Berliner Landeskriminalamt soll bereits im Dezember 2011 von der heiklen Verbindung seines V-Mannes zur NSU-Terrorgruppe gewusst haben.
Berlin. Bei der Aufklärung der Informationspannen um den Berliner V-Mann Thomas S. werden immer neue brisante Details aufgedeckt. Das Berliner Landeskriminalamt (LKA) wusste wohl bereits im Dezember 2011 und damit zwei bis drei Monate früher als bislang bekannt von der heiklen Verbindung seines V-Mannes zur NSU-Terrorgruppe. Schon einen Monat nach Bekanntwerden der Neonazi-Mordserie hatte das Bundeskriminalamt (BKA) in Berlin Erkenntnisse zu dem Unterstützer des rechtsextremistischen Trios abgefragt, wie es aus Sicherheitskreisen heißt.

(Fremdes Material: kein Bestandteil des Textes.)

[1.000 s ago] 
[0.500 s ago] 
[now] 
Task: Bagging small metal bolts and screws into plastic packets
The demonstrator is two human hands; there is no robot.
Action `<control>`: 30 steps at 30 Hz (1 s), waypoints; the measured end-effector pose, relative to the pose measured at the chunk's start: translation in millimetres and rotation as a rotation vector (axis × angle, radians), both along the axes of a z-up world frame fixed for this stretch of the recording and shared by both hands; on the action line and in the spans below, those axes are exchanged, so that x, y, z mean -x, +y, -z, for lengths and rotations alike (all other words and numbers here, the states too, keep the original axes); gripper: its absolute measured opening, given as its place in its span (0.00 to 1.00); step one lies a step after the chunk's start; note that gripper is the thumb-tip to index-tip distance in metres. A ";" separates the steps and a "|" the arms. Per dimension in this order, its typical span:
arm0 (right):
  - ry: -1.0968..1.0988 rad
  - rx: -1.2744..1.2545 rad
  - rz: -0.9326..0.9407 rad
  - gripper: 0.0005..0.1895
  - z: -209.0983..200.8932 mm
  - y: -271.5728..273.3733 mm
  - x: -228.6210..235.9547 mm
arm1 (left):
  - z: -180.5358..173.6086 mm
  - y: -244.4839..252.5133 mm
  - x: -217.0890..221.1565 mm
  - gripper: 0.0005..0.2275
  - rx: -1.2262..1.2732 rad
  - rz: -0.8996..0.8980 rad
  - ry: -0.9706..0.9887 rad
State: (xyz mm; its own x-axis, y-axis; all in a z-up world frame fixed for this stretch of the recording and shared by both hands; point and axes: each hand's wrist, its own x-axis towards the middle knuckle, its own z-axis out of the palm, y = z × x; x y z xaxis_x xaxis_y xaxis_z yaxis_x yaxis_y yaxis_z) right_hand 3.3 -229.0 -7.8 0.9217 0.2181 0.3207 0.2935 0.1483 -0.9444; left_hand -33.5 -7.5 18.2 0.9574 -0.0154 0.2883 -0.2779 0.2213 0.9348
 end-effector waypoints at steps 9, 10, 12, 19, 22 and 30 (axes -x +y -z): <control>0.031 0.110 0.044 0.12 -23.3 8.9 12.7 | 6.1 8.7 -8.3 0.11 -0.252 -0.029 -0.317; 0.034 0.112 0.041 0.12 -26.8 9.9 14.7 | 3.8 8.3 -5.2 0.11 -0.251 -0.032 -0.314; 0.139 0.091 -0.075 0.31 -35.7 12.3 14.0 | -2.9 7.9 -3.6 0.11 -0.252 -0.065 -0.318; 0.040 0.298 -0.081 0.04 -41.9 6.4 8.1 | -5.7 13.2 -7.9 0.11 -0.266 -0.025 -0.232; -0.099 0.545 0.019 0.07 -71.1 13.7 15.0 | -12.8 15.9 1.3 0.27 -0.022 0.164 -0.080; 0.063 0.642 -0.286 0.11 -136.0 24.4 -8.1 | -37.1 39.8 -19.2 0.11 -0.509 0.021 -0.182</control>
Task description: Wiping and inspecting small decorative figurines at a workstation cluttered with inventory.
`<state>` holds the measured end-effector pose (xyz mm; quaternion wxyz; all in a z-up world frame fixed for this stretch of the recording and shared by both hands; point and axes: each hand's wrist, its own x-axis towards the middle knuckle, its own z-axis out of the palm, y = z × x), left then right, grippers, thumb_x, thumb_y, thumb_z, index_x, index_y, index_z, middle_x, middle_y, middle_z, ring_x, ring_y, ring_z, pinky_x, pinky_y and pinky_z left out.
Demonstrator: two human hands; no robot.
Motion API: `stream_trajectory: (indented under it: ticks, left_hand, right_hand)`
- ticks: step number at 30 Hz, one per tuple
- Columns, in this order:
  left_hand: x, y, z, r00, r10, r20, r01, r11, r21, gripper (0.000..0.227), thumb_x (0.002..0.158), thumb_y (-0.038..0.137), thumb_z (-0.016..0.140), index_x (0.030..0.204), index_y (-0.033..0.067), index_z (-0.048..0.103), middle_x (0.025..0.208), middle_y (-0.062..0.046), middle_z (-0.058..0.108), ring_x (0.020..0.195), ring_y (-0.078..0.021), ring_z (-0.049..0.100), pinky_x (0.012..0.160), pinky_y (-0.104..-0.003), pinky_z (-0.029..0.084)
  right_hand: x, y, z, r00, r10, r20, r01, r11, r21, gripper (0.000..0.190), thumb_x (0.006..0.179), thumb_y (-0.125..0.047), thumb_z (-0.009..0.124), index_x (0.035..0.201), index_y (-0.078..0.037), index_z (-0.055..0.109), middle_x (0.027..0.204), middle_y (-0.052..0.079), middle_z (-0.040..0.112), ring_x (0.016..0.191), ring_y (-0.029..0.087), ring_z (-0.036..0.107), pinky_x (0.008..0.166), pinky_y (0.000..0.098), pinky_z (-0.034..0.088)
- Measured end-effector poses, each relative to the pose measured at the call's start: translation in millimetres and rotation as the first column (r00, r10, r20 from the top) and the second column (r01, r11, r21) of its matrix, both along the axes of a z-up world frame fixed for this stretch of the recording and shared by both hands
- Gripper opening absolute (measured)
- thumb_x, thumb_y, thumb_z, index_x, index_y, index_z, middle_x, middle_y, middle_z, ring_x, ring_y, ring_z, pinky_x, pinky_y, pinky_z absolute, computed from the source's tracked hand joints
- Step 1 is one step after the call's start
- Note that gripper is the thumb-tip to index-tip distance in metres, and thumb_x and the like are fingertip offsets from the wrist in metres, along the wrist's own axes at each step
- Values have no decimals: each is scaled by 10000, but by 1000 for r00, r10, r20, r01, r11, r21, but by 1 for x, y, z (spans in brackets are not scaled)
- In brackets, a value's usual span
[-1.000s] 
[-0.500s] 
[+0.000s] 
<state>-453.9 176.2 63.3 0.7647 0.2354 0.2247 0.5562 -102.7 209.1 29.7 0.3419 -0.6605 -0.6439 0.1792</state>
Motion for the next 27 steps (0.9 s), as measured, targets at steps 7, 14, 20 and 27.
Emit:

Berlins Innensenator Frank Henkel (CDU) muss an diesem Dienstagnachmittag im Innenausschuss des Abgeordnetenhauses zur V-Mann-Affäre Stellung nehmen. Auch die amtierende Polizeipräsidentin Margarete Koppers soll sich dazu äußern.
Linken-Fraktionschef Udo Wolf sagte: „Die spannende Frage ist vor allem, ab wann Innensenator Frank Henkel davon gewusst, und warum er das Parlament belogen hat.“ Henkel stehe jetzt mehr denn je in der Pflicht, alle Akten und Zeugenaussagen offenzulegen.
Auch der Innenexperte der Grünen-Fraktion, Benedikt Lux, verlangte Aufklärung darüber, wann die Leitung des LKA und der Senat über diesen V-Mann und dessen Infos zur NSU informiert worden seien. „Wenn das zutrifft, bestätigt sich der Eindruck, dass die eine Hand nicht wusste, was die andere macht“, kritisierte Lux. Er kündigte an, dass die Grünen Henkels Vorgänger Ehrhart Körting (SPD) am kommenden Montag in die nächste Sitzung des Innenausschusses laden wollen.
Körting war am Montag aus der Bund-Länder-Kommission zur Aufarbeitung der Neonazi-Morde ausgetreten. Er wolle jeden Anschein der Befangenheit vermeiden, erklärte der Ex-Innensenator. Zugleich versicherte er: „Mit diesem Vorgang bin ich zu meiner Amtszeit als Senator für Inneres nach meiner sicheren Erinnerung weder im Jahr 2002 noch zu einem späteren Zeitpunkt befasst worden.“
Der SPD-Innenexperte Thomas Kleineidam warnte vor voreiligen Schlussfolgerungen. Wer wann was gewusst habe, das solle ja der NSU-Untersuchungsausschuss erst aufklären. Er halte es für möglich, dass die Beamten des polizeilichen Staatsschutzes in Berlin auch im Dezember 2011 nicht sofort die Verbindung zwischen ihrem V-Mann Thomas S. und der NSU-Terrortruppe hergestellt hätten. „Die haben eine Menge mehr Akten auf dem Tisch und nicht alle Namen im Kopf“, sagte Kleineidam. Doch bisher sei alles Spekulation.
Thomas S. hatte dem LKA bereits 2002 Hinweise zu der gesuchten rechtsextremen Terrorgruppe gegeben. Unklar ist, was mit den Informationen passierte und ob diese an die zuständigen Behörden weitergeleitet wurden.
Auf die BKA-Anfragen vom Dezember sowie einer weiteren vom Januar teilte das LKA mit, S. sei Beschuldigter im Verfahren gegen die inzwischen verbotene Nazi-Band „Landser“ und in der sächsischen rechten Szene aktiv. Dass er aber rund zehn Jahre als V-Mann für das LKA arbeitete, wurde dem BKA nicht mitgeteilt.